Among the entries below, one line contains "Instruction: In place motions" and another contains "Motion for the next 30". Transcribe those two lines and every line between them, exactly.

Items from a data source:
=====
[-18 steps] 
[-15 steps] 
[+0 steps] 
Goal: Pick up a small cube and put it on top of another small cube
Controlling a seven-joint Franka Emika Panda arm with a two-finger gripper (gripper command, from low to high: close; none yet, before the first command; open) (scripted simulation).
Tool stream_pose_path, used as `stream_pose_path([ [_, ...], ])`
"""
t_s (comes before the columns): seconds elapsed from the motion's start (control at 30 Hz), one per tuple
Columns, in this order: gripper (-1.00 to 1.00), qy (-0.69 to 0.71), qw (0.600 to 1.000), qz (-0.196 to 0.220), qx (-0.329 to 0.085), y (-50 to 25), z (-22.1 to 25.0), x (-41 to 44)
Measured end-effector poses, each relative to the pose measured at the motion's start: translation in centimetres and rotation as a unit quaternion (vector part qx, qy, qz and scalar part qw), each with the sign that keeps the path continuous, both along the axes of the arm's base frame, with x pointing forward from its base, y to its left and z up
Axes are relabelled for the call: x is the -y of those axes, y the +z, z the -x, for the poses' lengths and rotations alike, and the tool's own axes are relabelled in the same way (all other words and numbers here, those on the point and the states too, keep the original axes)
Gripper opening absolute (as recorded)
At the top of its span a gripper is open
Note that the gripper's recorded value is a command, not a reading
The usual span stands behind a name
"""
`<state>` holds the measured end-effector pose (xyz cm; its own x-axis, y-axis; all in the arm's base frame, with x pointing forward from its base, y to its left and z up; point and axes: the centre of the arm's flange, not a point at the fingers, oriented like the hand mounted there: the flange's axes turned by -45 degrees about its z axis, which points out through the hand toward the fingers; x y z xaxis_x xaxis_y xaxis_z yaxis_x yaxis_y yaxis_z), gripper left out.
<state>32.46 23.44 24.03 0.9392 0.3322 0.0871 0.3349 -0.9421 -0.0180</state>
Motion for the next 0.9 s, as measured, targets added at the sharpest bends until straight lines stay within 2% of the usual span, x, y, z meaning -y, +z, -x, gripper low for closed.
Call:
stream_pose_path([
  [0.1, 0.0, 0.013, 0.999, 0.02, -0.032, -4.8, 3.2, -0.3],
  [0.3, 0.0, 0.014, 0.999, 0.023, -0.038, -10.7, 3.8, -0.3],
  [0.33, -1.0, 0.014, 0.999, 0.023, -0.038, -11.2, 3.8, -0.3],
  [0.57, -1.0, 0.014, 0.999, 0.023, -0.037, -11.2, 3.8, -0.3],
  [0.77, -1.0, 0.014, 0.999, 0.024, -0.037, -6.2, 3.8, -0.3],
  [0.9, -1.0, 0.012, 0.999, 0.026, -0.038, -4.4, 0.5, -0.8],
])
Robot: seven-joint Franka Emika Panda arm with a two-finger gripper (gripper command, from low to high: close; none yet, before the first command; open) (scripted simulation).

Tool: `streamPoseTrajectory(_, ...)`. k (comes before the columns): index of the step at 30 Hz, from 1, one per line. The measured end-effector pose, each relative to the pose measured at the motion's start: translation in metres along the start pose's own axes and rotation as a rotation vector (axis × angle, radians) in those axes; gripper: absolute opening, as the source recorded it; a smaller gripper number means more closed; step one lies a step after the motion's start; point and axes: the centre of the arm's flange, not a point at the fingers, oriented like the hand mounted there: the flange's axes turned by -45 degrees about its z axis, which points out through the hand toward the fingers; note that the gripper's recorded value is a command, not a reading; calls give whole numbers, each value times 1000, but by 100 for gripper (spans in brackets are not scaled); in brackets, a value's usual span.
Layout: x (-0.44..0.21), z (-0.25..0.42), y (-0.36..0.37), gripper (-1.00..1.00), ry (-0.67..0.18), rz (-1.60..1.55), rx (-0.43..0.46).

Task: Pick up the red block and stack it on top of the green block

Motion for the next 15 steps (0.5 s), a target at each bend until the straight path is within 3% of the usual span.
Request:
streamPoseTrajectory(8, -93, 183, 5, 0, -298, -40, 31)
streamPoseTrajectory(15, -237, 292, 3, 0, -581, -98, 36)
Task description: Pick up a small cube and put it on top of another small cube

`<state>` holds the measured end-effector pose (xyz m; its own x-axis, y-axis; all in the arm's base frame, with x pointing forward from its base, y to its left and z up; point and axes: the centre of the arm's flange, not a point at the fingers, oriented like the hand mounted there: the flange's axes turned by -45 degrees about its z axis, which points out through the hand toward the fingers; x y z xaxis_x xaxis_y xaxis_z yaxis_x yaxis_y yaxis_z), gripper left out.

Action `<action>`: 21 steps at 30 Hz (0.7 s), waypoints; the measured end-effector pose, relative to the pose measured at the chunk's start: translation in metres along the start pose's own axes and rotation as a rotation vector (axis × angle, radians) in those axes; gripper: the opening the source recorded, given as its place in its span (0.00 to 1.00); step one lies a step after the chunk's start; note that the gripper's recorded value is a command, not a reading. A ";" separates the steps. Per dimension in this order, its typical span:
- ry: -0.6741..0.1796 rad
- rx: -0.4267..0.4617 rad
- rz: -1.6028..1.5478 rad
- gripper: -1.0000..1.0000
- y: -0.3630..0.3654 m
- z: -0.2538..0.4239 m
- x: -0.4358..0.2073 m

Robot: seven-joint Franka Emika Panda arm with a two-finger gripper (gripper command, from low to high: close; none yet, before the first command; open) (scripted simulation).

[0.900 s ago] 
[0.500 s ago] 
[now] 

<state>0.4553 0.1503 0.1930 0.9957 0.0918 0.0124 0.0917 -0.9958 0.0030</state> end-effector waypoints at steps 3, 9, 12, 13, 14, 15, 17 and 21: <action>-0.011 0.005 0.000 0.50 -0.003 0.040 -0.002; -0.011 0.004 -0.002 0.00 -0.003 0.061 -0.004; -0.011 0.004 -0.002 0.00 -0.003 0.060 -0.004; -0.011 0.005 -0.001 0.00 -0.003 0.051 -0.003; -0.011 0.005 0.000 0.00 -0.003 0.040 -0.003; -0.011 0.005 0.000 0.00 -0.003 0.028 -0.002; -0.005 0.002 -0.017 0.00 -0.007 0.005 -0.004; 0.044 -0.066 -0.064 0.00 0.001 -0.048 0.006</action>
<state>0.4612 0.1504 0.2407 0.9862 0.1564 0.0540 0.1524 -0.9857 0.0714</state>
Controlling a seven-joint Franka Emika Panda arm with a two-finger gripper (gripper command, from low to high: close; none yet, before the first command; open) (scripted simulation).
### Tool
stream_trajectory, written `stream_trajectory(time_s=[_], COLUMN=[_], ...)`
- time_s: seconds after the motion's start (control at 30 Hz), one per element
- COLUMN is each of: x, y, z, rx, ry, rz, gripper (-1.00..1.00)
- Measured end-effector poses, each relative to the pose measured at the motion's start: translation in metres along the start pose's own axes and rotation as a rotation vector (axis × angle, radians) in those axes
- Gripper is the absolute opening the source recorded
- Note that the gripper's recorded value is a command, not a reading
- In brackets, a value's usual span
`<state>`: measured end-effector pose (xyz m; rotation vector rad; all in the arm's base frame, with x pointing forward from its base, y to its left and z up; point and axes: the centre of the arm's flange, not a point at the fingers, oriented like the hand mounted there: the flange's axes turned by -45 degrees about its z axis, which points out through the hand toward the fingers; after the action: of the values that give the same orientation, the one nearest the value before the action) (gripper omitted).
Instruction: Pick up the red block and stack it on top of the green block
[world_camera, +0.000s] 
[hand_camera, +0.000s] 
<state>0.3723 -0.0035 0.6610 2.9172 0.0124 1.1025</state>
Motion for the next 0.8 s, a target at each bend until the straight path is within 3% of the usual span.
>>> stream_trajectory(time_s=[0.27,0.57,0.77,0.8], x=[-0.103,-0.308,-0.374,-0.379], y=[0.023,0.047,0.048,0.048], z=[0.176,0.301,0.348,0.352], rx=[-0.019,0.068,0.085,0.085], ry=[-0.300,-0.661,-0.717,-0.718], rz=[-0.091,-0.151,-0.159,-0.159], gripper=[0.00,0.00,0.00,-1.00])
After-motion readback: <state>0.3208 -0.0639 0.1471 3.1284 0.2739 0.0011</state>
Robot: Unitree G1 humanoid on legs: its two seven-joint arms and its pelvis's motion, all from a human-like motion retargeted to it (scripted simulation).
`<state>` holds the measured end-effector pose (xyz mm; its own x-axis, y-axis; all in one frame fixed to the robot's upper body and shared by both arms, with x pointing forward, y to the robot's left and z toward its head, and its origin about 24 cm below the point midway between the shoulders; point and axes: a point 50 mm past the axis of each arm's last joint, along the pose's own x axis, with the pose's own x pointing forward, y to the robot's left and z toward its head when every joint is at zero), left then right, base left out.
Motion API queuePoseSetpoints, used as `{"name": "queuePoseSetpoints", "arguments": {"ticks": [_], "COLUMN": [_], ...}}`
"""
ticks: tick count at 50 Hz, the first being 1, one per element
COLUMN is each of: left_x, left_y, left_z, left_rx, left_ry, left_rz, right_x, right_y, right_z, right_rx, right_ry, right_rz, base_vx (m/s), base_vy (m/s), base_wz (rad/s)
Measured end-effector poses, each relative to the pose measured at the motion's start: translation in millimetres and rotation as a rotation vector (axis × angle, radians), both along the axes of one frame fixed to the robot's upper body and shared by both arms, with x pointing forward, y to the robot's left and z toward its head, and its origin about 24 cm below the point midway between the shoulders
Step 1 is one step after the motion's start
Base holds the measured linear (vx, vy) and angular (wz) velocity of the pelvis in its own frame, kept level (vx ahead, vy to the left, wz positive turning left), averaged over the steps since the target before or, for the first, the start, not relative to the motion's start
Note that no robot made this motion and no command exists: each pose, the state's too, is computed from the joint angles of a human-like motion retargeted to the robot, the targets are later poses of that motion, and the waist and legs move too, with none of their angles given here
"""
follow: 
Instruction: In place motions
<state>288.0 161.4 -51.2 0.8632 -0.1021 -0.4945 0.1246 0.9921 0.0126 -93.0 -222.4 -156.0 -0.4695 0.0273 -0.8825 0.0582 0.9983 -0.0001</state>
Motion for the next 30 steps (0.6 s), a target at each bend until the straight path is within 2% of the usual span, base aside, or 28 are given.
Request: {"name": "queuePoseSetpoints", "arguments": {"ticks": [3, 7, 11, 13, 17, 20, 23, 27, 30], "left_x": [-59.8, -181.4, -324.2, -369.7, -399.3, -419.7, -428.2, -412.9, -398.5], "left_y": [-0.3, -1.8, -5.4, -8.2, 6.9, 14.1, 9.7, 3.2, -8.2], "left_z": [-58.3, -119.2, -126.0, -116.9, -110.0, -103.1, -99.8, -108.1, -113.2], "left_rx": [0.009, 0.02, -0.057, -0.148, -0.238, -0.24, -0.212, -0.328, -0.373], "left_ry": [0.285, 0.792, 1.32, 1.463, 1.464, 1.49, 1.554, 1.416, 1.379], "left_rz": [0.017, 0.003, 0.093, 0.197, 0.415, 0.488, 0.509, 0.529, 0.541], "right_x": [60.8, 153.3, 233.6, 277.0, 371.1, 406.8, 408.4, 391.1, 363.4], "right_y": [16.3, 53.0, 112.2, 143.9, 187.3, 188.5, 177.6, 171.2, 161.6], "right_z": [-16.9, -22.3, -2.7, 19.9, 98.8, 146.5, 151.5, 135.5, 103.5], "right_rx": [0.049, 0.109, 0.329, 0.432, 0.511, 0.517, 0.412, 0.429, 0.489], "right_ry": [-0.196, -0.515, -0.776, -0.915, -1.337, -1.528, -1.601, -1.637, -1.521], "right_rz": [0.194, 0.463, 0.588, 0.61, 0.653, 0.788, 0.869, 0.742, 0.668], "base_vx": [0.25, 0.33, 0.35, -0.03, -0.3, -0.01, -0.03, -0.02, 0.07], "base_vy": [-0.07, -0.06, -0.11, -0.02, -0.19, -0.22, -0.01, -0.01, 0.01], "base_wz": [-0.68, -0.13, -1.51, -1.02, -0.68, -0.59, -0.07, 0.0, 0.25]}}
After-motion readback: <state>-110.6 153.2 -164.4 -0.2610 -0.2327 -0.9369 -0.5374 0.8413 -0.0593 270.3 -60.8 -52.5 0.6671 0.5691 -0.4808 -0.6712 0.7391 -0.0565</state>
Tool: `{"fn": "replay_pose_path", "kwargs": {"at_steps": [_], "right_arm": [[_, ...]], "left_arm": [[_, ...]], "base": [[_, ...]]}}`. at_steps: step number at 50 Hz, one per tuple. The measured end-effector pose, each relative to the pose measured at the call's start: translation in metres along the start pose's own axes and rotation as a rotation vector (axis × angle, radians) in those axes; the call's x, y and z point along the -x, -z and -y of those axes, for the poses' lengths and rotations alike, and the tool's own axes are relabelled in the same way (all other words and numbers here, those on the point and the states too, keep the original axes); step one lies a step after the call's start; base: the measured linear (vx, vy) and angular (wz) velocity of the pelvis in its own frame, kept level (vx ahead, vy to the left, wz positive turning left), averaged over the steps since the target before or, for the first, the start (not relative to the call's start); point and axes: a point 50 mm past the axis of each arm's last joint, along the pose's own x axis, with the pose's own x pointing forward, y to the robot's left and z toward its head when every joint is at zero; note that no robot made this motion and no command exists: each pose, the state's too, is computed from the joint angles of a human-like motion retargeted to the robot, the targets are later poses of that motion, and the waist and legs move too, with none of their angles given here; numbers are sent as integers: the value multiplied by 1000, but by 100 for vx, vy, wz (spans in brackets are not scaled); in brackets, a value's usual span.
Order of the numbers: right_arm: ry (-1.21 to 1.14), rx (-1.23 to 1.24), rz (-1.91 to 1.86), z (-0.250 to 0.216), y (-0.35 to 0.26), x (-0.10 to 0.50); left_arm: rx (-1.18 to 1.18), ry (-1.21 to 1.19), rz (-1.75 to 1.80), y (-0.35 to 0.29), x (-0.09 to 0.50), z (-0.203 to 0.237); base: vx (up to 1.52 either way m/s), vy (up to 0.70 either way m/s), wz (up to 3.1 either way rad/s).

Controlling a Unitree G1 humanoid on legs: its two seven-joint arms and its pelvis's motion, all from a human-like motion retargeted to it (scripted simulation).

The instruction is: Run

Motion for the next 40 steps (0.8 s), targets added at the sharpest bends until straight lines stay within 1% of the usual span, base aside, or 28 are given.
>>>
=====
Output below:
Instruction: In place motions
<state>288.0 161.4 -51.2 0.8632 -0.1021 -0.4945 0.1246 0.9921 0.0126 -93.0 -222.4 -156.0 -0.4695 0.0273 -0.8825 0.0582 0.9983 -0.0001</state>
Motion for the next 30 steps (0.6 s), a target at each bend until the straight path is within 2% of the usual span, base aside, or 28 are given.

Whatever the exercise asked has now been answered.